I'm still working on a hobby project using the Nordic Semi nRF54820 which uses a Cortex-M4 core. Since it includes MPU support, I decided to try experimenting with the PORT_ENABLE_GUARD_PAGES feature. I got it to work, but I ran into a couple of unusual issues. I'm not sure if they're bugs per se, but at the very least they seem like inconsistencies.

My configuration:
OS: ChibiOS 18.2.1
Compiler: GCC 8.2.0
CPU: Nordic nRF52840 Cortex-M4 with FPU enabled
RAM: 256KB
Flash: 1MB

First, in os/common/ports/ARMCMx/chcore_v7m.h, there is the following macro:


I understand that you need to reserve some space on the stack to hold exception frames, but I'm curious as to where this specific number came from.
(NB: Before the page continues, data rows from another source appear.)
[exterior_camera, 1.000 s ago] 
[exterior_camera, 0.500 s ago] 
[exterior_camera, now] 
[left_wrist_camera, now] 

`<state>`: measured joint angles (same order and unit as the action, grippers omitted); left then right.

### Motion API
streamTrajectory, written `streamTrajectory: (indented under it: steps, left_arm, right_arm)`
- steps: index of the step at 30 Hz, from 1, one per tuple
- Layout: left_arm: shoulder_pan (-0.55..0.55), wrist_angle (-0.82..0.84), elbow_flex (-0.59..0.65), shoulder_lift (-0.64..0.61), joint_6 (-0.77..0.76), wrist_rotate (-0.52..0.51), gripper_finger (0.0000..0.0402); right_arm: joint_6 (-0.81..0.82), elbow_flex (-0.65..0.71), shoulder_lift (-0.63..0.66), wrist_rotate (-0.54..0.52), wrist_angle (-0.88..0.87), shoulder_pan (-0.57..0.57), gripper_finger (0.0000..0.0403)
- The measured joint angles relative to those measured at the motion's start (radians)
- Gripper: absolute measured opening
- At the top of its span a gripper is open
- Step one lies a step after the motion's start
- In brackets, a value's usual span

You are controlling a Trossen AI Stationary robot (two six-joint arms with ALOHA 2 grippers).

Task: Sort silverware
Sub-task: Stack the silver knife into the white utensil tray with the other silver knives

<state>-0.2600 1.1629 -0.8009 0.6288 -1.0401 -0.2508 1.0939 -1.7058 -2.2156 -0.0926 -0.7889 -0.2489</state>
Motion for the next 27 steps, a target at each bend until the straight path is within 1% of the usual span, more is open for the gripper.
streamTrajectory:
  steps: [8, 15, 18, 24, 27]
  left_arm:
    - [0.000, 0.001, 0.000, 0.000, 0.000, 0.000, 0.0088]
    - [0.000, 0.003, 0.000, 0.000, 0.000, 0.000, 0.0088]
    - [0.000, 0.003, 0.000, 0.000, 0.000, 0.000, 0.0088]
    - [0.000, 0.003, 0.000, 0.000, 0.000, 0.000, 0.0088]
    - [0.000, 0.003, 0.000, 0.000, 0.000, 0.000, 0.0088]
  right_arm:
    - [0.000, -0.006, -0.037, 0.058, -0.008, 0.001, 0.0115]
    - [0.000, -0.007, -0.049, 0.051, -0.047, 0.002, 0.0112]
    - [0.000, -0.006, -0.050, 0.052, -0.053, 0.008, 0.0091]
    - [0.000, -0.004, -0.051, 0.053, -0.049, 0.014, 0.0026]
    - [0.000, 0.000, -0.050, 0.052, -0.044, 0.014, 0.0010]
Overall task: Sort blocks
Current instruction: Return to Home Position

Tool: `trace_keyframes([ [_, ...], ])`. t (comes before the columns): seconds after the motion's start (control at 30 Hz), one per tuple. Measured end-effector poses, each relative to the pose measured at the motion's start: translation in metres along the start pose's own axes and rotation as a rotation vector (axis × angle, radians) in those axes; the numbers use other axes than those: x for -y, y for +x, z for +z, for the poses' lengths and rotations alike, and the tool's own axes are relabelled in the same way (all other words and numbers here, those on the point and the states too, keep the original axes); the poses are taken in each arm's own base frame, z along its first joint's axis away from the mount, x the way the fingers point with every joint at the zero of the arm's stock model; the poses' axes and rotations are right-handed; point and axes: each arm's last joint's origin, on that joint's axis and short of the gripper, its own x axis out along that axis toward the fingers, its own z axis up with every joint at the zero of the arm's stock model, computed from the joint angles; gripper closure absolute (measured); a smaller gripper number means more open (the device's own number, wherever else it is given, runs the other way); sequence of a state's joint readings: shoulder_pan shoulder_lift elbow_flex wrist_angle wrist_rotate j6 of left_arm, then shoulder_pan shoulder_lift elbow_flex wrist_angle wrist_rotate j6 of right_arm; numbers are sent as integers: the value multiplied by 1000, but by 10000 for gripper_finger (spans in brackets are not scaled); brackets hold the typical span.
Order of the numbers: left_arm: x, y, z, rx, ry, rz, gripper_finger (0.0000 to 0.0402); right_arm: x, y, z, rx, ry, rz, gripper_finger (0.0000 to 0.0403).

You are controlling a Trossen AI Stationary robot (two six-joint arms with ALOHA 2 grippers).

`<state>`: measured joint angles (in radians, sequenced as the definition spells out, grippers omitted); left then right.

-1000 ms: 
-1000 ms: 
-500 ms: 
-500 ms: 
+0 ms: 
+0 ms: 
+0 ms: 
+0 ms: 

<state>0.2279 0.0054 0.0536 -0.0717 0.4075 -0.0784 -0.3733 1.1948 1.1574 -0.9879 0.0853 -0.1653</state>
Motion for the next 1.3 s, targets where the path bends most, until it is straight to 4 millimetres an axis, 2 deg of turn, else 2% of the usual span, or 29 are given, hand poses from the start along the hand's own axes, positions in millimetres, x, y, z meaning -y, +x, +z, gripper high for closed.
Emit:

I got the ARM Cortex-M4 user guide from here: ... UI0553.pdf

Figure 2-3 on page 2-27 shows that there are two possible exception frame layouts: one with preserved floating point context and one without. When there is no floating point context the exception frame is 8 words in size (32 bytes), and when there is floating point context it's 26 words (104 bytes).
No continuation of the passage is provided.